As far as A Distant Mirror goes, I spoke too soon. Mired in the uninteresting-to-me Battle of Poitiers, I ended up abandoning the book once more. I now expect this to be a tome I read over several years, a hundred pages here and a hundred there. Which is something I’ve come to terms with.

I just finished John Seabrook’s The Song Machine, which I read in the hope of learning more about the process behind creating hit songs — anthropologically, not as something I intend to try myself. The dissonance between the hits the book covered and my own taste in music (film scores, some Broadway, hymns), however, ended up being strong enough that I didn’t really care for the history. Probably should have bailed early on. People who like pop and rock and hip hop, though, would probably like this book. (I hate earworms. So. Much.)

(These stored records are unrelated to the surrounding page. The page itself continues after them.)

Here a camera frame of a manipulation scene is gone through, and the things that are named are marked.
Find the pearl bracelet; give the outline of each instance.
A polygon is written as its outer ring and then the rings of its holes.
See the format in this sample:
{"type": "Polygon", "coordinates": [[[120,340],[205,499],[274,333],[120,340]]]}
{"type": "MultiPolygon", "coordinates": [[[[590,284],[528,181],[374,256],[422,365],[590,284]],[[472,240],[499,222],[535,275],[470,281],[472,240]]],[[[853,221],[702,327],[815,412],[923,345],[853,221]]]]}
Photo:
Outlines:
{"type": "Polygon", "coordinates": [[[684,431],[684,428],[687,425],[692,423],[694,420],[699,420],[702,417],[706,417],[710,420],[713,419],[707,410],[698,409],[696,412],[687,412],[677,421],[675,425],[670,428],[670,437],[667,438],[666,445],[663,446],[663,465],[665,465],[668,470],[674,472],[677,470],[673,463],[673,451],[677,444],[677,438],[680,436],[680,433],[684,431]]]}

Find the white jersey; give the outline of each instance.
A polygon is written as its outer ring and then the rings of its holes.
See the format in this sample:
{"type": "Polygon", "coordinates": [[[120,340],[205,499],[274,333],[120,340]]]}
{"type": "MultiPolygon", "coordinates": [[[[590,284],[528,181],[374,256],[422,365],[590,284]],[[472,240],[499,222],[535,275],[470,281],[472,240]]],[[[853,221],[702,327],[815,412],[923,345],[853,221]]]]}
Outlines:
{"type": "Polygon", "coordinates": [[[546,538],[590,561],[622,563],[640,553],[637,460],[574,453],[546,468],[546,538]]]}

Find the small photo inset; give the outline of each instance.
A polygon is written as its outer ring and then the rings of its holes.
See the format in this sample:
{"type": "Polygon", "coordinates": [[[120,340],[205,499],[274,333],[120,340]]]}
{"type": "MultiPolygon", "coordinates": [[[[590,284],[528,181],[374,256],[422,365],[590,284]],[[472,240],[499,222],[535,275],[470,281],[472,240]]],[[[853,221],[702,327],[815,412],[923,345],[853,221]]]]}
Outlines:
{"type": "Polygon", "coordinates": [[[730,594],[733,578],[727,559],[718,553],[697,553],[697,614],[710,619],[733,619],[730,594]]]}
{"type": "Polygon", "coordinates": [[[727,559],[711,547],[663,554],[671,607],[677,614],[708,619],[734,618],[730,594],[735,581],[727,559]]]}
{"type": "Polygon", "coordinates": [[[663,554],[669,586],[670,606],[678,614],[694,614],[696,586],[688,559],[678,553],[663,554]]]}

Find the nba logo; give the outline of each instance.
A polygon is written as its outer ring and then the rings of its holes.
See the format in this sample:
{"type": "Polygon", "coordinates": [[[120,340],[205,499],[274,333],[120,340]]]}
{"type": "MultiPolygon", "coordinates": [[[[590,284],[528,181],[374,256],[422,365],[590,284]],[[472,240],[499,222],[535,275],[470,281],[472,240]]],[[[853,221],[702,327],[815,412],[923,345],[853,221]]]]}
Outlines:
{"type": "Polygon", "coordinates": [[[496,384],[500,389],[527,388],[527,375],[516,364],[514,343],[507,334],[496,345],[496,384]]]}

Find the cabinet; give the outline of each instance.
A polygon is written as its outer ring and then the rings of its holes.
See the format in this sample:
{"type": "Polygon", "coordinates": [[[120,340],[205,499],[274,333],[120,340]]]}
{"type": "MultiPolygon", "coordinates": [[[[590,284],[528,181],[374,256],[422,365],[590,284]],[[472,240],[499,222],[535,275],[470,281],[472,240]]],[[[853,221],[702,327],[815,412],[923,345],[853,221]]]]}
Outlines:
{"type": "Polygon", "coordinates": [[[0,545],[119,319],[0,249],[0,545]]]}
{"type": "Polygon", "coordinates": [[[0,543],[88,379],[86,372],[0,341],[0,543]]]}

And mere minutes ago I began Madeleine Albright’s Madam Secretary, about her time as U.S. Secretary of State. Memoirs sometimes irritate me — overall, I think I’ve found that I prefer biographies — but I’m hoping this one doesn’t veer in that direction. And apparently this is the curmudgeon post where I get all my kvetching in.

Fiction

Shimmerdark ended well. Enjoyed it.

After that, I read Kazuo Ishiguro’s The Buried Giant. The haunting Arthurian atmosphere was delicious, though I wish there had been more actual Arthurian elements. (Which just means I need to go find those sorts of books. This book doesn’t actually need to change.) Lovely prose, lovely character voices (or voice, rather — they all felt somewhat the same to me, but in a wonderful way that felt appropriate to the storytelling). And the boatman metaphor! Whew. I read The Remains of the Day just over a year ago and loved it, and I’m looking forward to Never Let Me Go and Klara and the Sun.

Lastly, I picked Cryptonomicon back up again and am now a third of the way through. Definitely earthy. Also, I knew that Stephenson is notorious for what you might call info dumps, but they’ve turned out to be fascinating, and the writing is so compelling and readable that I actually look forward to them almost as much as I do the story itself.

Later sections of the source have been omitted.